*Work task*. Count, in the data that follows, every line with the string "black", and give that count as the whole reply.

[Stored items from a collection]
• • •
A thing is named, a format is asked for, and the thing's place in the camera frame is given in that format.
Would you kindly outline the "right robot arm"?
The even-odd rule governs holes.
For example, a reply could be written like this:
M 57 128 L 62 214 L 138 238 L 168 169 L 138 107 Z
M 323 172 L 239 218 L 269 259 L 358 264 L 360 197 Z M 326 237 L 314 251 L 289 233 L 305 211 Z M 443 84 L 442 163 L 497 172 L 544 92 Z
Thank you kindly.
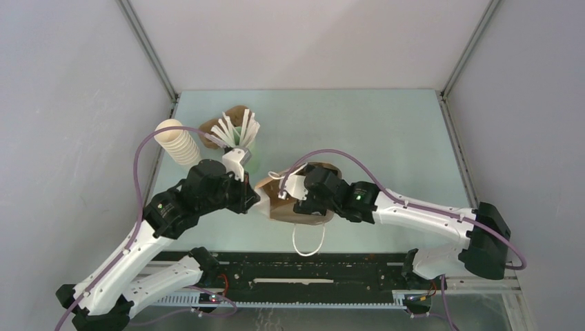
M 504 278 L 511 231 L 499 210 L 481 202 L 477 208 L 453 208 L 406 197 L 396 197 L 376 183 L 348 183 L 336 170 L 306 165 L 283 181 L 283 193 L 297 201 L 297 214 L 321 216 L 327 211 L 353 223 L 398 225 L 442 236 L 447 244 L 438 248 L 413 248 L 401 269 L 409 288 L 448 272 L 460 263 L 477 277 Z

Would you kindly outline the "brown paper bag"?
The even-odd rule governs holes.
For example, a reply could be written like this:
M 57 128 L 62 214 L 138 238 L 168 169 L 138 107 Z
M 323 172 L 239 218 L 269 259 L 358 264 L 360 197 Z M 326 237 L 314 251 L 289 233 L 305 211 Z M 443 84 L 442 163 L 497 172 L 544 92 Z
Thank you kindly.
M 307 165 L 323 166 L 332 170 L 339 171 L 339 168 L 331 163 L 309 162 L 297 166 L 293 171 L 301 169 L 300 174 L 304 175 Z M 293 198 L 279 199 L 277 196 L 279 182 L 275 177 L 279 174 L 286 175 L 288 169 L 281 171 L 269 171 L 267 177 L 260 180 L 255 185 L 255 192 L 261 197 L 261 201 L 255 207 L 259 213 L 270 221 L 289 223 L 292 226 L 291 244 L 296 254 L 301 257 L 311 257 L 320 253 L 326 238 L 326 226 L 330 222 L 334 213 L 327 211 L 325 216 L 313 216 L 296 214 L 293 212 L 293 206 L 298 201 Z M 297 244 L 297 234 L 300 227 L 318 227 L 321 229 L 319 244 L 311 251 L 302 251 Z

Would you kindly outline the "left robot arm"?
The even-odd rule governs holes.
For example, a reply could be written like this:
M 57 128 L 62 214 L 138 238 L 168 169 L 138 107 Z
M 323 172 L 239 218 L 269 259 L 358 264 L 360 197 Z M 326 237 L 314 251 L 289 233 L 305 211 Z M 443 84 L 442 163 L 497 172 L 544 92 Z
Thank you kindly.
M 85 281 L 62 285 L 60 304 L 73 314 L 77 330 L 123 330 L 138 313 L 181 288 L 210 287 L 218 261 L 204 247 L 193 248 L 174 265 L 148 277 L 136 276 L 199 219 L 217 210 L 245 214 L 260 201 L 238 161 L 204 159 L 186 179 L 156 194 L 142 221 Z

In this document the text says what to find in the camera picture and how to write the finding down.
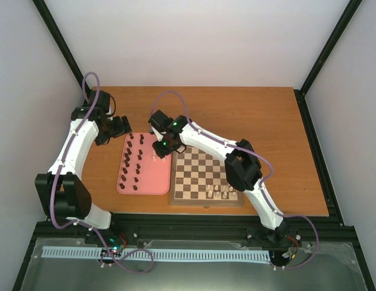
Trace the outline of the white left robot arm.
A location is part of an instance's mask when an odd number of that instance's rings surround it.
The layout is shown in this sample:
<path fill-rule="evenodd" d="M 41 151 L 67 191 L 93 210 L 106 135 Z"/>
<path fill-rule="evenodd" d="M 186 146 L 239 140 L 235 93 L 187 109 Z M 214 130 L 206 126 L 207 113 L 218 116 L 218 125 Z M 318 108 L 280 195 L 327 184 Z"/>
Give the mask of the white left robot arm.
<path fill-rule="evenodd" d="M 92 144 L 108 144 L 132 131 L 126 116 L 115 115 L 115 99 L 105 91 L 93 90 L 86 104 L 76 107 L 70 117 L 69 134 L 54 164 L 35 178 L 44 213 L 56 221 L 99 229 L 107 244 L 119 240 L 120 229 L 111 223 L 112 214 L 94 205 L 82 183 L 82 170 Z"/>

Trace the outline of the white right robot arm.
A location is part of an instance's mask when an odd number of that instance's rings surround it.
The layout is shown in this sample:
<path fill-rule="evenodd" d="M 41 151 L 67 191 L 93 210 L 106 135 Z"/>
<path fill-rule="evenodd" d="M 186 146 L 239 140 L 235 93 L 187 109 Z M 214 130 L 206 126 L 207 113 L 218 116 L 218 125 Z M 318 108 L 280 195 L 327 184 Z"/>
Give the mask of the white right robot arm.
<path fill-rule="evenodd" d="M 280 242 L 287 233 L 284 214 L 274 203 L 264 183 L 261 161 L 251 143 L 245 139 L 239 142 L 217 136 L 186 116 L 172 119 L 157 110 L 149 119 L 150 132 L 157 140 L 152 144 L 158 157 L 164 158 L 173 152 L 184 153 L 189 147 L 196 148 L 219 160 L 225 166 L 227 182 L 242 192 L 253 205 L 263 227 L 267 240 Z"/>

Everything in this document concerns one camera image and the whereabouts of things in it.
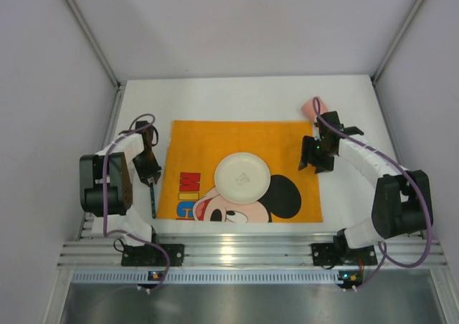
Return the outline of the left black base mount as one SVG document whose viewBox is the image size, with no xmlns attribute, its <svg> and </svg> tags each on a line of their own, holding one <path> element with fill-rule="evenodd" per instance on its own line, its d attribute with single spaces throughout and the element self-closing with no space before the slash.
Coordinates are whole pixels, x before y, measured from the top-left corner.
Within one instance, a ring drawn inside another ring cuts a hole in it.
<svg viewBox="0 0 459 324">
<path fill-rule="evenodd" d="M 169 256 L 170 267 L 180 267 L 184 261 L 183 244 L 162 244 L 161 248 Z M 121 265 L 123 267 L 165 267 L 167 260 L 163 252 L 150 245 L 124 246 Z"/>
</svg>

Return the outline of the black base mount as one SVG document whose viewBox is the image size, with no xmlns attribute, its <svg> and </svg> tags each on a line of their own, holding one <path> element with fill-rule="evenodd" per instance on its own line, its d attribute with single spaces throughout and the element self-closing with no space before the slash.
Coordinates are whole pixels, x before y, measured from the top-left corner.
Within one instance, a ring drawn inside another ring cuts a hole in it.
<svg viewBox="0 0 459 324">
<path fill-rule="evenodd" d="M 334 243 L 311 244 L 313 265 L 330 270 L 337 266 L 376 266 L 378 264 L 373 247 L 339 249 Z"/>
<path fill-rule="evenodd" d="M 161 248 L 169 256 L 170 267 L 180 267 L 184 261 L 183 244 L 162 244 Z M 124 246 L 121 265 L 123 267 L 165 267 L 167 260 L 163 252 L 150 245 Z"/>
</svg>

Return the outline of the aluminium rail frame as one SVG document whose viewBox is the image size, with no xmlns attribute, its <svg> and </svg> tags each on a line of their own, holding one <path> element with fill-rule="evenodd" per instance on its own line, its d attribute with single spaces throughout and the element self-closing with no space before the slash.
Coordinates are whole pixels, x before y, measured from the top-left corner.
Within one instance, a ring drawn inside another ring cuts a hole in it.
<svg viewBox="0 0 459 324">
<path fill-rule="evenodd" d="M 166 235 L 162 244 L 183 244 L 180 267 L 123 267 L 120 237 L 82 237 L 66 242 L 58 258 L 75 282 L 156 284 L 349 284 L 365 280 L 377 266 L 313 265 L 311 244 L 332 243 L 329 234 Z"/>
</svg>

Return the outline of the left aluminium corner post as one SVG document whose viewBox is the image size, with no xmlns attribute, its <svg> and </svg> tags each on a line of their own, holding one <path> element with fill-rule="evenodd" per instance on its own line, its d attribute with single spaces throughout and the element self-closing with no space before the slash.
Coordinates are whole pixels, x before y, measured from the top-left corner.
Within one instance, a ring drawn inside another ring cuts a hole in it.
<svg viewBox="0 0 459 324">
<path fill-rule="evenodd" d="M 85 19 L 79 5 L 77 4 L 76 0 L 63 0 L 65 6 L 70 10 L 70 13 L 73 19 L 76 21 L 77 25 L 79 26 L 80 31 L 82 32 L 84 38 L 87 40 L 88 44 L 90 45 L 91 50 L 95 54 L 96 58 L 98 59 L 101 67 L 104 69 L 110 83 L 116 88 L 120 88 L 120 80 L 115 75 L 113 68 L 110 66 L 110 63 L 105 56 L 100 44 L 98 43 L 96 36 L 93 34 L 90 25 L 88 24 L 87 20 Z"/>
</svg>

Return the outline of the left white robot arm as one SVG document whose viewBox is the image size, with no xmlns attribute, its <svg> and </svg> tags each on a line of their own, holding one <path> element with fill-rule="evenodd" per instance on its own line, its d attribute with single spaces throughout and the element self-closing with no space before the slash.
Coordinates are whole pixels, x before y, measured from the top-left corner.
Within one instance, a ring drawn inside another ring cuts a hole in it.
<svg viewBox="0 0 459 324">
<path fill-rule="evenodd" d="M 95 217 L 94 233 L 121 235 L 134 247 L 158 243 L 151 225 L 162 172 L 153 154 L 157 143 L 153 123 L 135 120 L 104 149 L 80 158 L 80 204 Z"/>
</svg>

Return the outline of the pink cup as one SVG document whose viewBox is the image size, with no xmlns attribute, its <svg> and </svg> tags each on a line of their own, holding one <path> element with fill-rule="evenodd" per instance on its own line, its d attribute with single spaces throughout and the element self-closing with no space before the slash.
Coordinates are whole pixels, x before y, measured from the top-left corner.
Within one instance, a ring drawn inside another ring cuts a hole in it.
<svg viewBox="0 0 459 324">
<path fill-rule="evenodd" d="M 328 108 L 325 105 L 325 103 L 322 101 L 322 99 L 319 96 L 315 96 L 311 99 L 309 99 L 301 108 L 301 111 L 305 115 L 305 117 L 310 121 L 314 122 L 316 121 L 316 111 L 314 110 L 316 108 L 319 112 L 320 115 L 328 112 Z"/>
</svg>

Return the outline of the orange Mickey Mouse placemat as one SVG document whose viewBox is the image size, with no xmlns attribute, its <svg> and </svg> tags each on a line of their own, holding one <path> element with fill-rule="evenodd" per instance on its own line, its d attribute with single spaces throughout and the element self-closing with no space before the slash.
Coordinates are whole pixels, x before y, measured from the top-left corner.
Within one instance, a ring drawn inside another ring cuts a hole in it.
<svg viewBox="0 0 459 324">
<path fill-rule="evenodd" d="M 320 223 L 315 169 L 302 167 L 312 125 L 176 120 L 157 217 L 232 224 Z"/>
</svg>

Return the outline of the right aluminium corner post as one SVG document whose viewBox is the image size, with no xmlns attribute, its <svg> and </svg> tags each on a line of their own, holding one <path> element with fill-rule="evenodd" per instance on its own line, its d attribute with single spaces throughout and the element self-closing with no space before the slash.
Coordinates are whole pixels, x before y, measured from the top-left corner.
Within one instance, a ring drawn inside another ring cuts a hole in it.
<svg viewBox="0 0 459 324">
<path fill-rule="evenodd" d="M 382 78 L 385 70 L 387 69 L 393 57 L 395 56 L 395 53 L 399 49 L 399 46 L 401 45 L 408 31 L 411 29 L 412 25 L 414 24 L 416 18 L 419 16 L 423 6 L 427 3 L 427 1 L 428 0 L 414 0 L 410 4 L 409 10 L 405 14 L 400 26 L 397 28 L 374 74 L 371 76 L 372 85 L 374 87 L 377 86 L 378 82 Z"/>
</svg>

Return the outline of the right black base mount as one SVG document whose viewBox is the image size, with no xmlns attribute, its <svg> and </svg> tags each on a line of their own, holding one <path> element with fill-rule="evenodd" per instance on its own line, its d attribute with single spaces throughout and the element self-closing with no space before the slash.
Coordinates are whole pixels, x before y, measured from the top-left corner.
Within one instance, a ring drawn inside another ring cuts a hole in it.
<svg viewBox="0 0 459 324">
<path fill-rule="evenodd" d="M 373 247 L 339 249 L 334 243 L 311 244 L 313 265 L 330 270 L 337 266 L 376 266 L 378 264 Z"/>
</svg>

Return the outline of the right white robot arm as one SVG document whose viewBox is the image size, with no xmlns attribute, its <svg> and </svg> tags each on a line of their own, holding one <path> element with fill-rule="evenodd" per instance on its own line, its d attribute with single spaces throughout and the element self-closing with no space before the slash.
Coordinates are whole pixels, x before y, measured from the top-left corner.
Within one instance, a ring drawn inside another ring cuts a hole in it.
<svg viewBox="0 0 459 324">
<path fill-rule="evenodd" d="M 320 173 L 336 159 L 374 188 L 370 214 L 333 237 L 340 253 L 432 226 L 427 174 L 371 147 L 335 111 L 302 122 L 174 122 L 158 218 L 242 224 L 319 223 Z"/>
</svg>

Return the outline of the aluminium corner post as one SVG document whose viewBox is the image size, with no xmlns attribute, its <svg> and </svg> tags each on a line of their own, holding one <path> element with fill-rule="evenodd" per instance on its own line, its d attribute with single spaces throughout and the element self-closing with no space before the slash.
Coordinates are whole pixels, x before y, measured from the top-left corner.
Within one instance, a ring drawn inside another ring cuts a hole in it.
<svg viewBox="0 0 459 324">
<path fill-rule="evenodd" d="M 104 69 L 110 83 L 116 88 L 120 88 L 120 80 L 115 75 L 113 68 L 110 66 L 110 63 L 105 56 L 100 44 L 98 43 L 96 36 L 93 34 L 90 25 L 88 24 L 87 20 L 85 19 L 79 5 L 77 4 L 76 0 L 63 0 L 65 6 L 70 10 L 70 13 L 73 19 L 76 21 L 77 25 L 79 26 L 80 31 L 82 32 L 84 38 L 87 40 L 88 44 L 90 45 L 91 50 L 95 54 L 96 58 L 98 59 L 101 67 Z"/>
<path fill-rule="evenodd" d="M 393 57 L 395 56 L 395 53 L 399 49 L 399 46 L 401 45 L 408 31 L 411 29 L 412 25 L 414 24 L 416 18 L 419 16 L 423 6 L 427 3 L 427 1 L 428 0 L 414 0 L 410 4 L 409 10 L 405 14 L 400 26 L 397 28 L 374 74 L 371 76 L 372 85 L 374 87 L 377 86 L 378 82 L 382 78 L 385 70 L 387 69 Z"/>
</svg>

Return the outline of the fork with green handle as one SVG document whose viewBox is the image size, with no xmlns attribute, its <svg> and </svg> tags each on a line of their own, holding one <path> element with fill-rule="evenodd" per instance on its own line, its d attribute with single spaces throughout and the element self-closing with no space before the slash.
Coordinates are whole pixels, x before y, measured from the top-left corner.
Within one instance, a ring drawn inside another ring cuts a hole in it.
<svg viewBox="0 0 459 324">
<path fill-rule="evenodd" d="M 157 210 L 156 210 L 155 183 L 150 184 L 150 197 L 151 197 L 151 217 L 152 219 L 156 219 Z"/>
</svg>

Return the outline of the cream round plate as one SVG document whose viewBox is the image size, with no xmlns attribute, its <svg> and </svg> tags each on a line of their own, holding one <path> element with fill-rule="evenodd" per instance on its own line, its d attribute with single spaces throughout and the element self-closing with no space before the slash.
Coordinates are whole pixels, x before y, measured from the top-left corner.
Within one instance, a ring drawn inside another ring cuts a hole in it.
<svg viewBox="0 0 459 324">
<path fill-rule="evenodd" d="M 270 186 L 270 169 L 263 159 L 252 153 L 239 152 L 224 157 L 214 172 L 218 193 L 235 204 L 259 200 Z"/>
</svg>
• • •
*Expected output*. 3